Luanne Rice Talks About LIGHT OF THE MOON

Click here to view the video of Luanne Rice discussing LIGHT OF THE MOON at an appearance hosted by the Sacramento Bee Book Club.

Some landscapes seem to come from dreams, and that's how I felt when I first saw the Camargue. It was almost too beautiful to believe it could exist on earth: endless salt-silvered marshes, serpentine creeks, herds of mysterious white horses. I visited there on a pilgrimage to an ancient church in a seaside town. My reasons for going were deep and personal, and the first thing that struck me, heading into the village, was the amazing light.

Saintes Maries-de-la-Mer, a town in Provence, is known for its devotion to a saint who began life as a slave girl. It's located on the Golfe du Lion, a wide bay of the Mediterranean, at the edge of one of the largest salt marshes in the world. The sunlight is intense—there's so much water, and the sun hits the surface and bounces off every wall, every stone, filling the air, the effect making me feel surrounded by light.

This was symbolic to me, in many ways.
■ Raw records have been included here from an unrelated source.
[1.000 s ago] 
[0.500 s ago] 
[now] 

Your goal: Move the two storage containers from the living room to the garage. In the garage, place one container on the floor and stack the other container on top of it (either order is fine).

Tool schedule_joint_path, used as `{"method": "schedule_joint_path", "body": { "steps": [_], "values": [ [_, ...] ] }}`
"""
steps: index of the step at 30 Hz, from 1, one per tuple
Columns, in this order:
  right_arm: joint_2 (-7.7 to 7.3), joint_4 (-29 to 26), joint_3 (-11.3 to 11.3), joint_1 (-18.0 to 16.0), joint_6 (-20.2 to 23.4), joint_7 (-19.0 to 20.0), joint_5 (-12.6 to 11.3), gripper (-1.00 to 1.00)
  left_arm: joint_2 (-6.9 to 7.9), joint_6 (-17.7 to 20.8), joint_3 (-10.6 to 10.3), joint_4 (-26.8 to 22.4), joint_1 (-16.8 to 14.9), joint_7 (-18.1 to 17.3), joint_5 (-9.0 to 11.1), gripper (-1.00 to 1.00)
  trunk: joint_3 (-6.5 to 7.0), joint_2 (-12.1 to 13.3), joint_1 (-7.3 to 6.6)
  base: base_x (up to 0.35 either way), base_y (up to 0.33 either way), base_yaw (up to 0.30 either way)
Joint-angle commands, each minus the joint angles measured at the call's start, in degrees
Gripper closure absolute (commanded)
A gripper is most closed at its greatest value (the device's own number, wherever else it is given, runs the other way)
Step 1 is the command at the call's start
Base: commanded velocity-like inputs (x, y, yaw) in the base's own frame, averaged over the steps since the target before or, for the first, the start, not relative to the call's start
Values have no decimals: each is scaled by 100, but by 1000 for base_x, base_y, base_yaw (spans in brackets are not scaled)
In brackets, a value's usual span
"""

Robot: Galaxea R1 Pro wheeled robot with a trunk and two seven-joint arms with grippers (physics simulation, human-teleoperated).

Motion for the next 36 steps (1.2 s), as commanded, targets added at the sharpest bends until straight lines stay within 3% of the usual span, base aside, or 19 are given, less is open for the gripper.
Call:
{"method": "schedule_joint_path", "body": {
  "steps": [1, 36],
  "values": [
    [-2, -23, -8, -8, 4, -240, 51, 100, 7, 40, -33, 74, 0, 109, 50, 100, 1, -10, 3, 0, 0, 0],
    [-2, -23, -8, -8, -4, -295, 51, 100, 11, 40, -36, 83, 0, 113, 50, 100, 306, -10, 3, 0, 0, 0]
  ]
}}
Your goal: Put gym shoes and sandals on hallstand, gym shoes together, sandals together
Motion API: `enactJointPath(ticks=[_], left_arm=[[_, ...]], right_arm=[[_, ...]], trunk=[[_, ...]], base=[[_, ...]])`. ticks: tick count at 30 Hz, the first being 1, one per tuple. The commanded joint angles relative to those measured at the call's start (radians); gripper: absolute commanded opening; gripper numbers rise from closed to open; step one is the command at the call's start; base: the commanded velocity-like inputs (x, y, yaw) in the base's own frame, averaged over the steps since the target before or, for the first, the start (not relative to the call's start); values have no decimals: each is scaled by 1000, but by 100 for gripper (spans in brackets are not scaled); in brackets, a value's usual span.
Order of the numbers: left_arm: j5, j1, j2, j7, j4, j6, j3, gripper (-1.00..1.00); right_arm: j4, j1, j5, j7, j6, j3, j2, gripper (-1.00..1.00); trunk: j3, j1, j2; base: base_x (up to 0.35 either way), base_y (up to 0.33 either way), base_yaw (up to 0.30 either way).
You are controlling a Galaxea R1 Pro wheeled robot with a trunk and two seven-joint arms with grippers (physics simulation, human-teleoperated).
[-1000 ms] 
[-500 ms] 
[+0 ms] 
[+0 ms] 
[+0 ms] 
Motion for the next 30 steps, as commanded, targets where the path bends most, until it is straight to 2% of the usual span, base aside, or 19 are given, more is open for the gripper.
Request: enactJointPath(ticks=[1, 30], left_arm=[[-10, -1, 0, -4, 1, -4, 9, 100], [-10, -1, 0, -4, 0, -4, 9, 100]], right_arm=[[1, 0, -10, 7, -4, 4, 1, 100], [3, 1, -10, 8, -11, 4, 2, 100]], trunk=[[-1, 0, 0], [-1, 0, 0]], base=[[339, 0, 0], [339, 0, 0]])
When I was young, and my family was going through my father's long illness, something happened and the world went dark. I was twenty-one. I'd dropped out of college two years earlier—a combination of wanting to write and being unable to concentrate on anything academic while my father was so sick. This didn't go over well—my parents had sacrificed a lot for their daughters' educations, and they thought I was throwing everything away.

It's an unbearable situation, losing your father at any age. But I was at a particularly vulnerable time of life—early twenties, trying to figure out who I was as I left childhood behind, as I took leave of conventional education to become a writer. I wanted my father to guide me and approve of me, and I was about to lose him.

Not only that, my father and I had had a complicated relationship—painful, far from smooth, full of conflicts. If life had been kind, I could have grown up and he could have grown old, and we could have come to a place of peace. Instead, he began to die, and I began to go crazy. Things culminated one night just before Christmas. In the parking lot of a fish house near the beach, he yelled at me. I began to run away, and, for the first time in his life, he struck out at me. I fell and hit my head. When I came to, I was colorblind.

The world was gray. It wasn't onyx or silver or pearl or oyster or pewter; it was just gray. The color was harsh, flat, ungenerous, unsubtle Battleship gray; as if the incipient sorrow of his death, the unresolvability of our trouble, the knowing that soon he wouldn't be in the world, as if those facts—insupportable for me to believe or accept, for as deep our differences, so was the love and adoration I'd always felt for him—made colors themselves impossible.

I had a condition, and no one knew quite what it was. I had x-rays and tests. I had someone to "talk to." There's no clear explanation of what happened to me. Even then, in my early twenties, with a lifetime of poetry and Irish Catholicism to draw on, I had the feeling my colorblindness was more a sickness in my soul than an injury to my brain.

It didn't last long. Several months was all. Over Christmas, my mother gave my sisters and me cable-knit Shetland sweaters. Mine was salmon pink, but I didn't know that until March, when I started seeing colors again. As suddenly as the world went gray, that quickly did the brilliance of colors return. One morning I woke up, and the sky was blue. I cried because until that moment I hadn't realized the extent of how terrible it had really been, the fear I'd felt that I might never see blue again.

I've wanted to write about that for a long time. In LIGHT OF THE MOON, I write about love and loss and parents and children. I write about people who've been wounded falling in love, helping each other to the other side. I was able to explore trauma's effect on a person's body and spirit—and did much research into ways the body is a map for every experience. I have a character who's lost the ability to see colors, and I was able to explore the event that caused it from both her and her parent's perspective; in doing so, I felt I understood something more about my father.

My father never knew that I became a writer, never knew that my dropping out of college wasn't a total disaster. I never got to ask him the questions I needed to ask, to try to understand the secrets he always kept, that in many ways shaped my life. I have to visit him on the pages of my novels, in the stories I'm inspired to write, to try to make sense of it all. I'm always driven by love—even, or especially, the difficult loves that can hurt so much.

My pilgrimage to the Camargue had to do with my father, with what happened between us. Some of is still too personal to write about, but I will say this: on that trip I felt a connection with his spirit, and I felt sure that we would have forgiven each other if he'd lived. In fact, I felt we already had.

The brilliant, scalding light bouncing off the sea shimmered each day I was there. But it was the moonlight that made me feel healed and transformed. I'd visited the church, the black wood statue of St. Sarah, made my petitions. That night, walking along the sea, I saw the moon rise out of the water. It rose into the sky, pouring deep blue light down on the sand. I heard hoof beats, turned to see a herd of white horses galloping along the tide line.

The moonlight had turned the horses blue.